**WORK ITEM**
Please repeat, exactly and without pictures, the lines of the entries below that run from the one containing "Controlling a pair" through the one containing "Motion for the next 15".

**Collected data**
########################################

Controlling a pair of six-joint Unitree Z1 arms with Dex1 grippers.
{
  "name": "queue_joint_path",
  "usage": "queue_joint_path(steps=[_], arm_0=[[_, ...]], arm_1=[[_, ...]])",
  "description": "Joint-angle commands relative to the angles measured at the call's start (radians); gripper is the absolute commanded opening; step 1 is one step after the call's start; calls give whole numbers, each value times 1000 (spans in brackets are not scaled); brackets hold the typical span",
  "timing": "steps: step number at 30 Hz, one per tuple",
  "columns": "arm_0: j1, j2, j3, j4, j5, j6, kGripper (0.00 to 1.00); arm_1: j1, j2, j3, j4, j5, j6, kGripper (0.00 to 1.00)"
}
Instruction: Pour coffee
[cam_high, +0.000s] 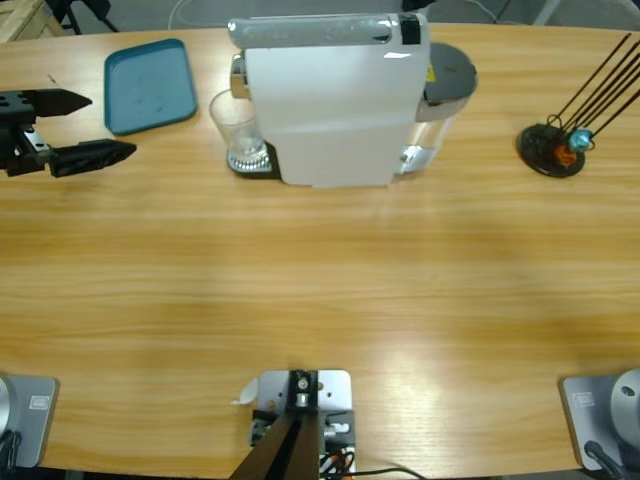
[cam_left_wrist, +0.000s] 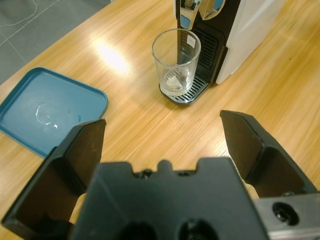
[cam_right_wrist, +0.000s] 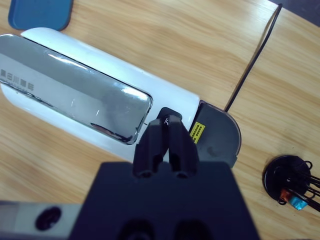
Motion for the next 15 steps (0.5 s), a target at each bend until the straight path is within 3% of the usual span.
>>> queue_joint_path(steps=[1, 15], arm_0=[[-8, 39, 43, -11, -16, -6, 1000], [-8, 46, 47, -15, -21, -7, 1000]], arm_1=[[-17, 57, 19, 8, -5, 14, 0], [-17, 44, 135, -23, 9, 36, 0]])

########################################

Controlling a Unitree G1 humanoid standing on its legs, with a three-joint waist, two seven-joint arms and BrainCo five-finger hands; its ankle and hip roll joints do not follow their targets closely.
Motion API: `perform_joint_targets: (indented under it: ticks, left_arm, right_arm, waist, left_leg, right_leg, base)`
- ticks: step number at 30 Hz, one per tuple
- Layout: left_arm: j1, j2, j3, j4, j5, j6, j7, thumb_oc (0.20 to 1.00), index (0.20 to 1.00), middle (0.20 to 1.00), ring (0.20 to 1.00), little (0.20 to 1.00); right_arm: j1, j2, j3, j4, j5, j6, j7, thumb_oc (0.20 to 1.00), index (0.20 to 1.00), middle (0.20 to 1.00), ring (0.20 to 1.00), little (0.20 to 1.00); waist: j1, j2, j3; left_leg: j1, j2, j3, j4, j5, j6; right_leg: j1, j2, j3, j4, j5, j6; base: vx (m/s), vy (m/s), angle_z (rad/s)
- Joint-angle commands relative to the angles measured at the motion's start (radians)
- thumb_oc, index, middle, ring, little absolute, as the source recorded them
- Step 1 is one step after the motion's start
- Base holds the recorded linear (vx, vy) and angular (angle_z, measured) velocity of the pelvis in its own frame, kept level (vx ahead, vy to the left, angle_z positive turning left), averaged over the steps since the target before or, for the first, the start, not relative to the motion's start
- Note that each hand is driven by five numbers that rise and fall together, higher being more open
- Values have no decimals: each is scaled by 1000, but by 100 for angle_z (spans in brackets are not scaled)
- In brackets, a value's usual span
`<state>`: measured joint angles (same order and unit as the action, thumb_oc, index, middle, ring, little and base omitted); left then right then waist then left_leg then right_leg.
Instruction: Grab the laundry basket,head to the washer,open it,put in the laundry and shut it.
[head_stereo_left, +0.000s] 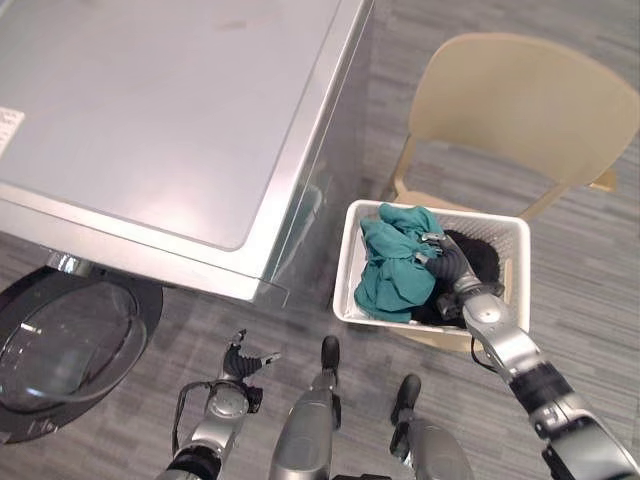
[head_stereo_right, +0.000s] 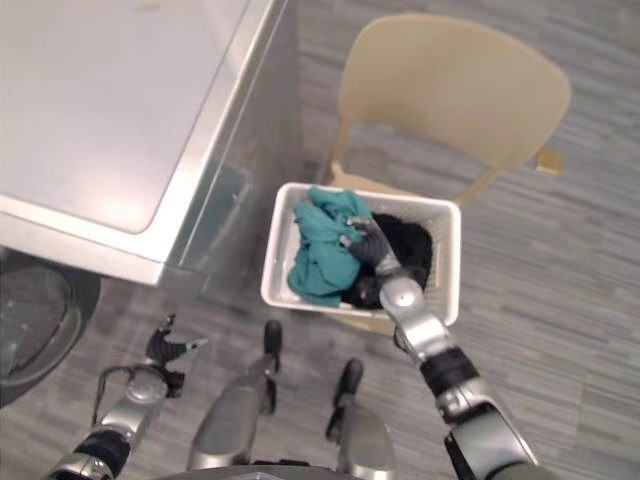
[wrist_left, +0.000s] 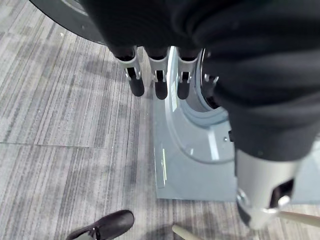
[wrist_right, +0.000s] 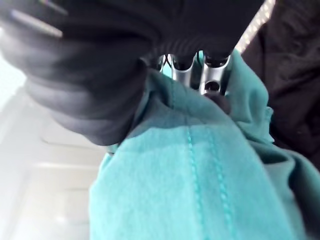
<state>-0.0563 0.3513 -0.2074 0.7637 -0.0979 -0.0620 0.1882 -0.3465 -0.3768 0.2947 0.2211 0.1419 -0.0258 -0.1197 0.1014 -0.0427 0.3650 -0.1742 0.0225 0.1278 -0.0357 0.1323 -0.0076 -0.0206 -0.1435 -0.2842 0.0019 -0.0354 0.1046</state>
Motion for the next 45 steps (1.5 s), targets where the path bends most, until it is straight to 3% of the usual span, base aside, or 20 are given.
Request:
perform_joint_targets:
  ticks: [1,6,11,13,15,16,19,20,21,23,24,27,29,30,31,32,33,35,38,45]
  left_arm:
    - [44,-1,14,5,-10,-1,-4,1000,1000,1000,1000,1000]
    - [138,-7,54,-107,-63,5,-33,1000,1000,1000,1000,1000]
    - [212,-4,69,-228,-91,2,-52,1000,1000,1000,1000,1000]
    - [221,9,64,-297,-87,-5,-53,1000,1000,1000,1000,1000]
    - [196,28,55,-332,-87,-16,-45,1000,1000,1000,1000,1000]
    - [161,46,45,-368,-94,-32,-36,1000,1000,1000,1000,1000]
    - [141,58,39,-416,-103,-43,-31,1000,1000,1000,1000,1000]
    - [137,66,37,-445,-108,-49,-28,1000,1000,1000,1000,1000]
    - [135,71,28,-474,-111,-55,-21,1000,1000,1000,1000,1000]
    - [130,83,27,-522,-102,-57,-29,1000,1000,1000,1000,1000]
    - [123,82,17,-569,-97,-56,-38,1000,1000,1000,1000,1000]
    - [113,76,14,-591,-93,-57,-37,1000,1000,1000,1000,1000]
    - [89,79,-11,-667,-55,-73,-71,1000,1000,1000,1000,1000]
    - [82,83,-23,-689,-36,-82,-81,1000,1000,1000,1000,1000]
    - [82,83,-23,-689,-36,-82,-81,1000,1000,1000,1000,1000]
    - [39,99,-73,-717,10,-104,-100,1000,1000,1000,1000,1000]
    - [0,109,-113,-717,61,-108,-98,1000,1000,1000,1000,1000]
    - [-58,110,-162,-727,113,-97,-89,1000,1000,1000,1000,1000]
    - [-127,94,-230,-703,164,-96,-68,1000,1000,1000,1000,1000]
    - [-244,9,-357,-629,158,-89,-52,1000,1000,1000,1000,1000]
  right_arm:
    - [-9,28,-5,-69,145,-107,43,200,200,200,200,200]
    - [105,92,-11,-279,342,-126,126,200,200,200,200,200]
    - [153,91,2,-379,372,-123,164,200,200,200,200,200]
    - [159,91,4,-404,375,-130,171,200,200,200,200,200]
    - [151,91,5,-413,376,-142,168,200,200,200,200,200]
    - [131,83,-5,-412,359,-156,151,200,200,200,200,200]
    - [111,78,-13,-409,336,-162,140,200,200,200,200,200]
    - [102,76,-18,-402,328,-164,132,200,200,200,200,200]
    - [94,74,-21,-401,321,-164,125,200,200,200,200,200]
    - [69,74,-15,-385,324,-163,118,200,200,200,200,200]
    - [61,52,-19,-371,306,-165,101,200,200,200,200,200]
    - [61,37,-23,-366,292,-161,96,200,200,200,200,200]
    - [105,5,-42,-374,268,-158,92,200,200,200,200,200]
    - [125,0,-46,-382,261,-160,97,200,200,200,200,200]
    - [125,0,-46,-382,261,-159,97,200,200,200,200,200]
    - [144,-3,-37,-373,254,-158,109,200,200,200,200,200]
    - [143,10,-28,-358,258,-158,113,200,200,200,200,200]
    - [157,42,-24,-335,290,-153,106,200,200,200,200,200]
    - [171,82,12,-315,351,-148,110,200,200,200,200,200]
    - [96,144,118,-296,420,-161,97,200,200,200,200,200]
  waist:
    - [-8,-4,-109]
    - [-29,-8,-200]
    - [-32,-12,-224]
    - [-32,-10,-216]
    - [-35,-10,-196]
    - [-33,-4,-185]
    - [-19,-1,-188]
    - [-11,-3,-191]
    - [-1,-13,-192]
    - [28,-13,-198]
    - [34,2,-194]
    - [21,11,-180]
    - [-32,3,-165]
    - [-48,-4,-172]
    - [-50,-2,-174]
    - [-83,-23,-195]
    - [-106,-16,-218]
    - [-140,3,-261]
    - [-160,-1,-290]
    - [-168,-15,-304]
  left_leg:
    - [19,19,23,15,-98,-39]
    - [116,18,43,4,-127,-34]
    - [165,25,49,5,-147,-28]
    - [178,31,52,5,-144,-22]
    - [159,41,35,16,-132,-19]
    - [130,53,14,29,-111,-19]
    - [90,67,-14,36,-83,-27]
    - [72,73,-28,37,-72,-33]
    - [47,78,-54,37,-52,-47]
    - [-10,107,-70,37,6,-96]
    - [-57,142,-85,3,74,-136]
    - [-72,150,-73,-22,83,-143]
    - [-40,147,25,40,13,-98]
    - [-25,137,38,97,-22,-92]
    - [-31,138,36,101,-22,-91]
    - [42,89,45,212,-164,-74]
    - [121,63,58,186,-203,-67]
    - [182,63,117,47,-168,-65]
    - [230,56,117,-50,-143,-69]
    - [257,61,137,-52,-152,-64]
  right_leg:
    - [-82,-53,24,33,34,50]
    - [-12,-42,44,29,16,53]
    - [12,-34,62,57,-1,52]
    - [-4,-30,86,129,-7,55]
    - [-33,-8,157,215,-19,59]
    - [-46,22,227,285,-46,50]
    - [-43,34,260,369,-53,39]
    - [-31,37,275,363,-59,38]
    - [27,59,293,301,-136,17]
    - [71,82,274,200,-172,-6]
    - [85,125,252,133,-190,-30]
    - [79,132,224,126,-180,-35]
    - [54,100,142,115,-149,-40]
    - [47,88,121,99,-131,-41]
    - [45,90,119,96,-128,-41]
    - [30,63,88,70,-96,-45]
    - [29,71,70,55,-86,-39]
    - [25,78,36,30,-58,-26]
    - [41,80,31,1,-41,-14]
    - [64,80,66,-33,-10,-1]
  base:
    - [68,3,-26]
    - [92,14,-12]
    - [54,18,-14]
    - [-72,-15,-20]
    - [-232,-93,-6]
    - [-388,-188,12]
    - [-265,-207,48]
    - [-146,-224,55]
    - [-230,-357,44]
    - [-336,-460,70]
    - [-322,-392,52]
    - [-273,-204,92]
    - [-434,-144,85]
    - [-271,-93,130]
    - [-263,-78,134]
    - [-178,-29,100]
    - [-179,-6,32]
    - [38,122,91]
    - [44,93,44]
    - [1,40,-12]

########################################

**SOLUTION**
Controlling a pair of six-joint Unitree Z1 arms with Dex1 grippers.
{
  "name": "queue_joint_path",
  "usage": "queue_joint_path(steps=[_], arm_0=[[_, ...]], arm_1=[[_, ...]])",
  "description": "Joint-angle commands relative to the angles measured at the call's start (radians); gripper is the absolute commanded opening; step 1 is one step after the call's start; calls give whole numbers, each value times 1000 (spans in brackets are not scaled); brackets hold the typical span",
  "timing": "steps: step number at 30 Hz, one per tuple",
  "columns": "arm_0: j1, j2, j3, j4, j5, j6, kGripper (0.00 to 1.00); arm_1: j1, j2, j3, j4, j5, j6, kGripper (0.00 to 1.00)"
}
Instruction: Pour coffee
[cam_high, +0.000s] 
[cam_left_wrist, +0.000s] 
[cam_right_wrist, +0.000s] 
Motion for the next 15 steps (0.5 s), a target at each bend until the straight path is within 3% of the usual span.

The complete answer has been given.